So by the looks of it, it was not one of the OS installations that 'wrote a bootloader to one the drives' (as I had assumed before), it was actually the new motherboard (an ASUS P8P67 LE) creating a 2 MB host protected area at the end of three of the drives which messed up my ZFS metadata.

Why did it not create an HPA on all drives ? I believe this is because the HPA creation is only done on older drives with a bug that was fixed later on by a Seagate hard drive BIOS update: When this entire incident began a couple of weeks ago, I ran Seagate's SeaTools to check if there is anything physically wrong with the drives (still on the old hardware) and I got a message telling me that some of my drives need a BIOS update. As I am now trying to reproduce the exact details of that message and the link to the firmware update download, it seems that since the motherboard created the HPA, both SeaTools DOS versions to fail to detect the harddrives in question - a quick invalid partition or something similar flashes by when they start, that's it. Ironically, they do find a set of Samsung drives, though.

(I've skipped on the painful, time-consuming and ultimately fruitless details of screwing around in a FreeDOS shell on a non-networked system.) In the end, I installed Windows 7 on a separate machine in order to run the SeaTools Windows version 1.2.0.5. Just a last remark about DOS SeaTools: Don't bother trying to boot them standalone - instead, invest a couple of minutes and make a bootable USB stick with the awesome Ultimate Boot CD - which apart from DOS SeaTools also gets you many many other really useful tools.

When started, SeaTools for Windows bring up this dialog:

SeaTools Firmware Update Dialog

The links lead to the Serial Number Checker (which for some reason is protected by a captcha - mine was 'Invasive users') and a knowledge base article about the firmware update. There's probably further links specific to the hard drive model and some downloads and what not, but I won't follow that path for the moment:

I won't rush into updating the firmware of three drives at a time that have truncated partitions and are part of a broken storage pool. That's asking for trouble. For starters, the firmware update most likely can not be undone - and that might irrevocably ruin my chances to get my data back.

Therefore, the very first thing I'm going to do next is image the drives and work with the copies, so there's an original to go back to if anything goes wrong. This might introduce an additional complexity, as ZFS will probably notice that drives were swapped (by means of the drive serial number or yet another UUID or whatever), even though it's bit-exact dd copies onto the same hard drive model. Moreover, the zpool is not even live. Boy, this might get tricky.

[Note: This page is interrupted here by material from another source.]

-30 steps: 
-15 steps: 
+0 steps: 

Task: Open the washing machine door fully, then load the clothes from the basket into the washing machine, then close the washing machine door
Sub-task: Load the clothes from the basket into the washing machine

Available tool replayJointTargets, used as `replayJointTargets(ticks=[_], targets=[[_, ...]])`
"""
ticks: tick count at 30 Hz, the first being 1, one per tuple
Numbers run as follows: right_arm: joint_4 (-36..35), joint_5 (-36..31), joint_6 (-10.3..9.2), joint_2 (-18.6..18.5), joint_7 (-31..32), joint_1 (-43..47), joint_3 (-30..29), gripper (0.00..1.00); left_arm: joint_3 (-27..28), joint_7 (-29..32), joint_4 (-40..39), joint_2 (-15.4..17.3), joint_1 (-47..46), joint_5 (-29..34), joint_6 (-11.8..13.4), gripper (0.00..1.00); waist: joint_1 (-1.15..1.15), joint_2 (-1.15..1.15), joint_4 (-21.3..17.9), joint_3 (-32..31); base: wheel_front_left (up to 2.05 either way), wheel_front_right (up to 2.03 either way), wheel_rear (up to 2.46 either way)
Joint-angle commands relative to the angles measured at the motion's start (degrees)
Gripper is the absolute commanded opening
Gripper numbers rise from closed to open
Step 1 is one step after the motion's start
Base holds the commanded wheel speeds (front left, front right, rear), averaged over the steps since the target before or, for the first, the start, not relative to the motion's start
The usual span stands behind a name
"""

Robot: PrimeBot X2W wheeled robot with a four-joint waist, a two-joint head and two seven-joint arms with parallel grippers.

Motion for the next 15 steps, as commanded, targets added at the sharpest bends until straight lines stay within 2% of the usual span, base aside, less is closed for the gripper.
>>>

The other option however would be to work with the originals and keep the mirrored drives as backup, but then I'll probably run into above complexity when something went wrong with the originals. Naa, not good.

In order to clear out the three hard drives that will serve as imaged replacements for the three drives with the buggy BIOS in the broken pool, I need to create some storage space for the stuff that's on there now, so I'll dig deep in the hardware box and assemble a temporary zpool from some old drives - which I can also use to test how ZFS deals with swapping dd'd drives.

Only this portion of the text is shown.